• [Problem statement]:
Your answer must be an exact copy of the data below.

• [Collected data]:
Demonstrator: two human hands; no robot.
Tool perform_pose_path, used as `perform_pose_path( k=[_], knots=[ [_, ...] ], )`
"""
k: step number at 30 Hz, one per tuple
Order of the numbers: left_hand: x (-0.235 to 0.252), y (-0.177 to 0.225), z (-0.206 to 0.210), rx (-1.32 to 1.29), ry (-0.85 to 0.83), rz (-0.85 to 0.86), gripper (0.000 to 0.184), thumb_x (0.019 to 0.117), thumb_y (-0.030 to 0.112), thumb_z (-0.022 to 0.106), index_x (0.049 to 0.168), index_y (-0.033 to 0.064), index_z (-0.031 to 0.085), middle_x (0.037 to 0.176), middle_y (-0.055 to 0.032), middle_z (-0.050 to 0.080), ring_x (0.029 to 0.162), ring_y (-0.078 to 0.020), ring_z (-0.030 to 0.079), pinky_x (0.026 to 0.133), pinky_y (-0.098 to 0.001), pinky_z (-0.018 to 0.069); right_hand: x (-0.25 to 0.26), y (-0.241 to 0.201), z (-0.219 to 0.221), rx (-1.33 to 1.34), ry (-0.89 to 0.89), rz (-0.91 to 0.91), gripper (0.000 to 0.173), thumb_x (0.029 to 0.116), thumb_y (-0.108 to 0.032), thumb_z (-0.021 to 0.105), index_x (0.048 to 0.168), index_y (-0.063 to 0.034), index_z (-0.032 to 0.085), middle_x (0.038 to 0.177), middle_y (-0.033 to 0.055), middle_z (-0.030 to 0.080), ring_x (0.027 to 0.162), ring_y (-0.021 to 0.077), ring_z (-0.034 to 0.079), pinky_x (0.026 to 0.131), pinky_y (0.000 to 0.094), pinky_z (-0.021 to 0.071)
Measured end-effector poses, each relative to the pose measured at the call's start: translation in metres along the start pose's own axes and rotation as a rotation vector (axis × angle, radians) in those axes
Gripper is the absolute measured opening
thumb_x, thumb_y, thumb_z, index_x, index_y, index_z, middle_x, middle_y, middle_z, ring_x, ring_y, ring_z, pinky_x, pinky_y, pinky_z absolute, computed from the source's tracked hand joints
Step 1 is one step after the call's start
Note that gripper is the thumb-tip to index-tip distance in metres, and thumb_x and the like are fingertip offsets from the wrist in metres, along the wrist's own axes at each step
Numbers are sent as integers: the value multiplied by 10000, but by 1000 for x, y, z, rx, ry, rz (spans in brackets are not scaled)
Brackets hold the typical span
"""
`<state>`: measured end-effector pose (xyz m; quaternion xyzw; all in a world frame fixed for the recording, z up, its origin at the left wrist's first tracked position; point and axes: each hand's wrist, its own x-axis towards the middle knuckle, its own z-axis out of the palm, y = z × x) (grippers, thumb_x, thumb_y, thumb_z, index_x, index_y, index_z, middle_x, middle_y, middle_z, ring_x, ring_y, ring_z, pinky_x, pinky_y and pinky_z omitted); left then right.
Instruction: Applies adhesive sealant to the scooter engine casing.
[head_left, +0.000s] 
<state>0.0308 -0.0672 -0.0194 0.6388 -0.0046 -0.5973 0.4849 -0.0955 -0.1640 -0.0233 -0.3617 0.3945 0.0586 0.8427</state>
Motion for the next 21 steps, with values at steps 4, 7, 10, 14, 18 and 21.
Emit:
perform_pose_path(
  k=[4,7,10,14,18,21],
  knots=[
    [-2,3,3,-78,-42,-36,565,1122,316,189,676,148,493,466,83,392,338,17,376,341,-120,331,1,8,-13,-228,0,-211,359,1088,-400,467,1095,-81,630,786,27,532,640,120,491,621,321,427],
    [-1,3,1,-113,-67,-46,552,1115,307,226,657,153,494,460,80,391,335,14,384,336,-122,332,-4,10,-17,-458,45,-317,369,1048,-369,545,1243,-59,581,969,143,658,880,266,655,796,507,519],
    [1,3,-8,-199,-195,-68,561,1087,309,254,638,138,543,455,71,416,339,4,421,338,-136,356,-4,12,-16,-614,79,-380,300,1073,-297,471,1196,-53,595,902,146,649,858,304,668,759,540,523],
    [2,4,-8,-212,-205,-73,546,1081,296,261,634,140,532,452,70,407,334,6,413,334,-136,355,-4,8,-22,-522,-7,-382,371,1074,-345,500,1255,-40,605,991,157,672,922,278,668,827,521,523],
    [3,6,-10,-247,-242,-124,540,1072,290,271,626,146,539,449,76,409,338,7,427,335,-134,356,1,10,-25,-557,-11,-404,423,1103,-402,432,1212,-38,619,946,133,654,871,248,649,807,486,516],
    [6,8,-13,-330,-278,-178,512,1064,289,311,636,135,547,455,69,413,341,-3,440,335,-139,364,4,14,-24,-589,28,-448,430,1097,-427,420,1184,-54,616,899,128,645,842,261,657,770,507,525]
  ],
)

• [Solution to this task]:
Demonstrator: two human hands; no robot.
Tool perform_pose_path, used as `perform_pose_path( k=[_], knots=[ [_, ...] ], )`
"""
k: step number at 30 Hz, one per tuple
Order of the numbers: left_hand: x (-0.235 to 0.252), y (-0.177 to 0.225), z (-0.206 to 0.210), rx (-1.32 to 1.29), ry (-0.85 to 0.83), rz (-0.85 to 0.86), gripper (0.000 to 0.184), thumb_x (0.019 to 0.117), thumb_y (-0.030 to 0.112), thumb_z (-0.022 to 0.106), index_x (0.049 to 0.168), index_y (-0.033 to 0.064), index_z (-0.031 to 0.085), middle_x (0.037 to 0.176), middle_y (-0.055 to 0.032), middle_z (-0.050 to 0.080), ring_x (0.029 to 0.162), ring_y (-0.078 to 0.020), ring_z (-0.030 to 0.079), pinky_x (0.026 to 0.133), pinky_y (-0.098 to 0.001), pinky_z (-0.018 to 0.069); right_hand: x (-0.25 to 0.26), y (-0.241 to 0.201), z (-0.219 to 0.221), rx (-1.33 to 1.34), ry (-0.89 to 0.89), rz (-0.91 to 0.91), gripper (0.000 to 0.173), thumb_x (0.029 to 0.116), thumb_y (-0.108 to 0.032), thumb_z (-0.021 to 0.105), index_x (0.048 to 0.168), index_y (-0.063 to 0.034), index_z (-0.032 to 0.085), middle_x (0.038 to 0.177), middle_y (-0.033 to 0.055), middle_z (-0.030 to 0.080), ring_x (0.027 to 0.162), ring_y (-0.021 to 0.077), ring_z (-0.034 to 0.079), pinky_x (0.026 to 0.131), pinky_y (0.000 to 0.094), pinky_z (-0.021 to 0.071)
Measured end-effector poses, each relative to the pose measured at the call's start: translation in metres along the start pose's own axes and rotation as a rotation vector (axis × angle, radians) in those axes
Gripper is the absolute measured opening
thumb_x, thumb_y, thumb_z, index_x, index_y, index_z, middle_x, middle_y, middle_z, ring_x, ring_y, ring_z, pinky_x, pinky_y, pinky_z absolute, computed from the source's tracked hand joints
Step 1 is one step after the call's start
Note that gripper is the thumb-tip to index-tip distance in metres, and thumb_x and the like are fingertip offsets from the wrist in metres, along the wrist's own axes at each step
Numbers are sent as integers: the value multiplied by 10000, but by 1000 for x, y, z, rx, ry, rz (spans in brackets are not scaled)
Brackets hold the typical span
"""
`<state>`: measured end-effector pose (xyz m; quaternion xyzw; all in a world frame fixed for the recording, z up, its origin at the left wrist's first tracked position; point and axes: each hand's wrist, its own x-axis towards the middle knuckle, its own z-axis out of the palm, y = z × x) (grippers, thumb_x, thumb_y, thumb_z, index_x, index_y, index_z, middle_x, middle_y, middle_z, ring_x, ring_y, ring_z, pinky_x, pinky_y and pinky_z omitted); left then right.
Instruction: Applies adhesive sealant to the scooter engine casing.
[head_left, +0.000s] 
<state>0.0308 -0.0672 -0.0194 0.6388 -0.0046 -0.5973 0.4849 -0.0955 -0.1640 -0.0233 -0.3617 0.3945 0.0586 0.8427</state>
Motion for the next 21 steps, with values at steps 4, 7, 10, 14, 18 and 21.
Emit:
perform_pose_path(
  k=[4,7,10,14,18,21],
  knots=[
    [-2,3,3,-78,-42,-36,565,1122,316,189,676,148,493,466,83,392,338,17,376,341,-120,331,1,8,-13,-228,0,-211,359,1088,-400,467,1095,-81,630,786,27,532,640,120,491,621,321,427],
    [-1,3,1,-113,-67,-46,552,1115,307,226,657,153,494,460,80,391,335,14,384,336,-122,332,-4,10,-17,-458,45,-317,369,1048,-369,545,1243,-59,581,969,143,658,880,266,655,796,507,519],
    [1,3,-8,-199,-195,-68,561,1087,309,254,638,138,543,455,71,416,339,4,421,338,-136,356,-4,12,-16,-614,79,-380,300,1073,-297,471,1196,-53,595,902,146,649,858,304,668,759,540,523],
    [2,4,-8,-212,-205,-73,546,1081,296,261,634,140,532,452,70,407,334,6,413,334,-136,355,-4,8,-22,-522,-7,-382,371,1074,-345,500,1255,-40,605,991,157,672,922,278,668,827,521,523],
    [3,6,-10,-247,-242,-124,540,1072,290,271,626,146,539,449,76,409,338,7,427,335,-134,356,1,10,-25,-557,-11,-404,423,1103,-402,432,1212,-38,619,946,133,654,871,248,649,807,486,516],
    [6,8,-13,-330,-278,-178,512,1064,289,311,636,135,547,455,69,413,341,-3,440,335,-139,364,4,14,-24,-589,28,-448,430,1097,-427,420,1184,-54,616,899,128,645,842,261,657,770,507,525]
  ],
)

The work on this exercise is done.